What is the base 7 representation of the number 275?
21201 is the base 3 representation of what number?
I'm having trouble with both questions. Can someone help me out? I tried using the internet but I was still confused.
+c*7^2 +b^7^1 + a^7^0
c*49 + b*7 + a
5*49 = 245 so c = 5
275 - 245 = 30
so b = 4 and 30-28 = 2 so a = 2
so
542
===========================
check
5*49 + 4*7 + 2 = 245 + 28 + 2 = 275
so
5 4 2 is it
What you want to do is represent 275 as powers of 7
So
7^3 = 343 ,we don't have to go that high
7^2 = 49
275/49 = 5 with remainder of 30
30/7 = 4 with remainder of 2
then 275 = 5(7^2) + 4(7) + 2
= 5427
if 21201 is a base 3 number
= 2(3^4) + 1(3^3) + 2(3^2) + 0(3^1) + 1(3^0)
= 162 + 27 + 18 + 0 + 1
= 208 in base 10
21201
is
1*3^0
0*3^1
2*3^2
1*3^3
2*3^4
= 2*81 + 1*27 + 2*9 +0*3 + 1*1
= 162 + 27 +18 + 0 + 1
= 208
I am still so confused.. why did you do that?
Hey, I was so pleased that we agreed
remember our old tens system is
just 0 through 9 times 10^n in each spot starting on the right with 10^0 which is one
so 549 is
5*10^2 + 4*10 + 9*10^0 = 500 + 40 + 9
we are used to that but other cultures might use 7 instead of 10
then a three digit number would be
a*7^2 + b*7^1 + c*7^0
or
a*49 + b*7 + c*1
now a , b and c must be 0,1,2 -.... 6
just like in the ten system they must be
0 , 1 , 2 ..... 8, 9
so the biggest I can make with 3 digits in 7 system is
666
which would be
6*49 + 6*7 + 6
or
294 + 42 + 6 = 342
now for example the biggest I can put in the second spot with 0 on the right is 42 (not 90) and in the left spot with zeros on the right 294 (not 900)
so
600 in seven system would be 294
6*7^2 = 294 :)
Of course, I'm here to help! Let's tackle each question one by one.
1. To find the base 7 representation of the number 275, we need to convert it from its decimal form (base 10) to base 7. Here's how you can do it step by step:
First, divide the number 275 by 7. The quotient is 39 with a remainder of 2.
Next, divide the quotient 39 by 7 again. The new quotient is 5 with a remainder of 4.
Continue this process, dividing each quotient by 7 until the quotient is 0.
The remainders, in reverse order, form the base 7 representation of the number. In this case, it is 425.
So, the base 7 representation of 275 is 425.

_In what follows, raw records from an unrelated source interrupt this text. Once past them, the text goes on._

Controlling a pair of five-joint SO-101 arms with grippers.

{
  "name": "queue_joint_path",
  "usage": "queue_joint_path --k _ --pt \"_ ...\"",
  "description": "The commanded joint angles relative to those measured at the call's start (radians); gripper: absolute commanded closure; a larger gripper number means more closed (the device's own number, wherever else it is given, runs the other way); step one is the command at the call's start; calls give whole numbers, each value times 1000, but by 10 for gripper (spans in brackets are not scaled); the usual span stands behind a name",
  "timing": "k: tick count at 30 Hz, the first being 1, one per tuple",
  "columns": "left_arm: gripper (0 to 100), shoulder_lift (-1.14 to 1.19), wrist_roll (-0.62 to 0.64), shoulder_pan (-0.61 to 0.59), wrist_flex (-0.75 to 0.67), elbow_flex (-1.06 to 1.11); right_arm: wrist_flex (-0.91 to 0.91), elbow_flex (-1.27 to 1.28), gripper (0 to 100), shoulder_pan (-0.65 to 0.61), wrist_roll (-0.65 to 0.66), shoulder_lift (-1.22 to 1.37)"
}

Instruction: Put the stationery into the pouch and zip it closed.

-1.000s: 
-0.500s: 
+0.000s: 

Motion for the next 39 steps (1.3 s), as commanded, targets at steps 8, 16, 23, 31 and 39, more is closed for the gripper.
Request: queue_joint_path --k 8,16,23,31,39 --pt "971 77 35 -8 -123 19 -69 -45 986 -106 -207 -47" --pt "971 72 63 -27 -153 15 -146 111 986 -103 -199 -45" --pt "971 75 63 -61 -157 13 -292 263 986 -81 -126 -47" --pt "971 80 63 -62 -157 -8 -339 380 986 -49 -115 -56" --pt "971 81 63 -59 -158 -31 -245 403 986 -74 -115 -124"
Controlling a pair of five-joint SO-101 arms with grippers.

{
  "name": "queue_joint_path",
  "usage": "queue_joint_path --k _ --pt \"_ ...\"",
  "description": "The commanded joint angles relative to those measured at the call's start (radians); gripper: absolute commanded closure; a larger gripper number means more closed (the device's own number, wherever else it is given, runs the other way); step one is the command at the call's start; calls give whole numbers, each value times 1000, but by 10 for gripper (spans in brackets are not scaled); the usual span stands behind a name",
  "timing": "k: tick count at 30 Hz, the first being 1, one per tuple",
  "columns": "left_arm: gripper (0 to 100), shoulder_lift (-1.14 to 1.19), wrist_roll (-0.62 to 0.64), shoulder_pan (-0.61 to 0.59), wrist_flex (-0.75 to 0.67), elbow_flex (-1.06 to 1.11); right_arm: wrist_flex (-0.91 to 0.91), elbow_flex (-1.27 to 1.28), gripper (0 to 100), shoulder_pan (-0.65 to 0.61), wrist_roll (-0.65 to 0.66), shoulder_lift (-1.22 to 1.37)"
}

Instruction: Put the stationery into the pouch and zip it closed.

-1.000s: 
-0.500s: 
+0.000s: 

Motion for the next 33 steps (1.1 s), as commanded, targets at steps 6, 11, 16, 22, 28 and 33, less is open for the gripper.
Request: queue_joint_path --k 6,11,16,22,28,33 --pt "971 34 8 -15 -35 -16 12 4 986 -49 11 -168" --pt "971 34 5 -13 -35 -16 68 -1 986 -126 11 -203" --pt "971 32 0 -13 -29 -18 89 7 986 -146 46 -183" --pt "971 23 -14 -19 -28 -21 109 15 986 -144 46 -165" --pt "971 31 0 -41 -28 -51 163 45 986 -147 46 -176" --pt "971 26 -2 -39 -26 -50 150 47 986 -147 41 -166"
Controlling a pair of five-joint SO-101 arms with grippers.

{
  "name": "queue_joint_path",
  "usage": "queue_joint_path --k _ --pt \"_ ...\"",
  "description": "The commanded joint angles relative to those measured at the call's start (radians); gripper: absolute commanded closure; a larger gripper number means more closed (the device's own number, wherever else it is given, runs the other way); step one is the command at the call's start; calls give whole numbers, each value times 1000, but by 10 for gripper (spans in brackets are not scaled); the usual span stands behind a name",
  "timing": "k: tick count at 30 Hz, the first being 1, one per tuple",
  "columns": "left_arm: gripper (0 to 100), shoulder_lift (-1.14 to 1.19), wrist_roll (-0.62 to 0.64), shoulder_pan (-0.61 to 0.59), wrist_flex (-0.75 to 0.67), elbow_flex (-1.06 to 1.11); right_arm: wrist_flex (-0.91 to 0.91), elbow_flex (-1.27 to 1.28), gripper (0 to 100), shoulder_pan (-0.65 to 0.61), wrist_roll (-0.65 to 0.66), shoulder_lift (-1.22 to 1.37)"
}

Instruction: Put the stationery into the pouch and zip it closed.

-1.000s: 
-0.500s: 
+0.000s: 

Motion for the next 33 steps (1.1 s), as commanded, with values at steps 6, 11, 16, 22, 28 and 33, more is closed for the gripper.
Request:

2. Now, let's move on to the second question. We need to find the decimal (base 10) equivalent of the number given in base 3 representation.
To do this, we will multiply each digit of the base 3 number by the corresponding power of 3 and sum them all up.
In the given base 3 number 21201, we can calculate its decimal value as follows:
- The rightmost digit (1) is multiplied by 3^0 (which is 1), so it gives us 1.
- The second rightmost digit (0) is multiplied by 3^1 (which is 3), so it gives us 0.
- The next digit (1) is multiplied by 3^2 (which is 9), so it gives us 9.
- The next digit (2) is multiplied by 3^3 (which is 27), so it gives us 54.
- The leftmost digit (2) is multiplied by 3^4 (which is 81), so it gives us 162.
Finally, we add all these values together: 1 + 0 + 9 + 54 + 162 = 226.
Therefore, the base 10 equivalent of the base 3 number 21201 is 226.
I hope this explanation helps you understand how to solve these types of questions!